Andrea Rapisarda, Alessandro Pluchino et Alessio E. Biondo sont trois chercheurs italiens de l’université de Catane, en Sicile, et ils se sont penchés sur cette place qu’occupe le hasard dans la réussite. Après des expérimentations sur un nouveau modèle informatique de simulation de richesse, le résultat est contre-intuitif et quantifie ce qui n’avait jamais été quantifié : le hasard, plus que le talent, a bel et bien son mot à dire, concluent-ils dans leur étude.

Les chercheurs sont tout d’abord partis de la question suivante : « Si le talent, l’intelligence, la volonté de travailler et d’autres facteurs qui aideraient à avancer dans la vie sont répartis équitablement dans la population, pourquoi n’est-ce pas le cas de la richesse ? » Quel est le facteur inconnu ? « Notre simulation montre clairement qu’il s’agit juste de la chance », écrivent-ils. 
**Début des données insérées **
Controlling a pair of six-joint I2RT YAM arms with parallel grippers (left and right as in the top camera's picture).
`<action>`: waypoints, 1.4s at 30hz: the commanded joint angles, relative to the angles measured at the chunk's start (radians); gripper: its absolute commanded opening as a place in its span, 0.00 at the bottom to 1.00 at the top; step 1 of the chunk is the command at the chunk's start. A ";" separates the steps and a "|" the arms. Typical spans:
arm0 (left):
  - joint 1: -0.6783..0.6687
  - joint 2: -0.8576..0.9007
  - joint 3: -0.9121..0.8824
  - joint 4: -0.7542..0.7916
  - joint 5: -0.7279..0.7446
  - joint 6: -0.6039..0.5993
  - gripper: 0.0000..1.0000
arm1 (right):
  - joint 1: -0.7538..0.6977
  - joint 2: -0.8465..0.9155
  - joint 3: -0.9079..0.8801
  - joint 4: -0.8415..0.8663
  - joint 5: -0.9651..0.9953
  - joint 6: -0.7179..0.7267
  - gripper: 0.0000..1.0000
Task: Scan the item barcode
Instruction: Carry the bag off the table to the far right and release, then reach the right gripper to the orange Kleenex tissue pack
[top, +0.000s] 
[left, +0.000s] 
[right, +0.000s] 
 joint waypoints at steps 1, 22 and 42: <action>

Dans cette simulation, pour 1 000 individus, le talent est distribué entre tous, personne n’a plus de talent qu’un autre. Tout le monde commence également avec le même nombre de richesses. Ils ont ensuite inséré des événements aléatoires que les individus ont subi tour à tour de façon à ce que, suite à leurs choix, ils s’enrichissent ou au contraire s’appauvrissent. Avec les résultats de cette simulation, les chercheurs ont découvert que la distribution des richesses dans ce monde virtuel ressemblait beaucoup à celle de la réalité : 20 % des personnes y possédaient 80 % des richesses.

Les personnes au sommet de la pyramide des richesses avaient connu les événements les plus chanceux au cours de leurs vies simulées, tandis que ceux du bas avaient été les plus malchanceux. L’étude remet en cause l’efficacité de l’évaluation au mérite, centrale en Europe. Elle souligne enfin que la tendance à minimiser l’influence des forces extérieures sur notre futur et valoriser l’action personnelle comme gage d’une réussite « méritée » fait fausse route.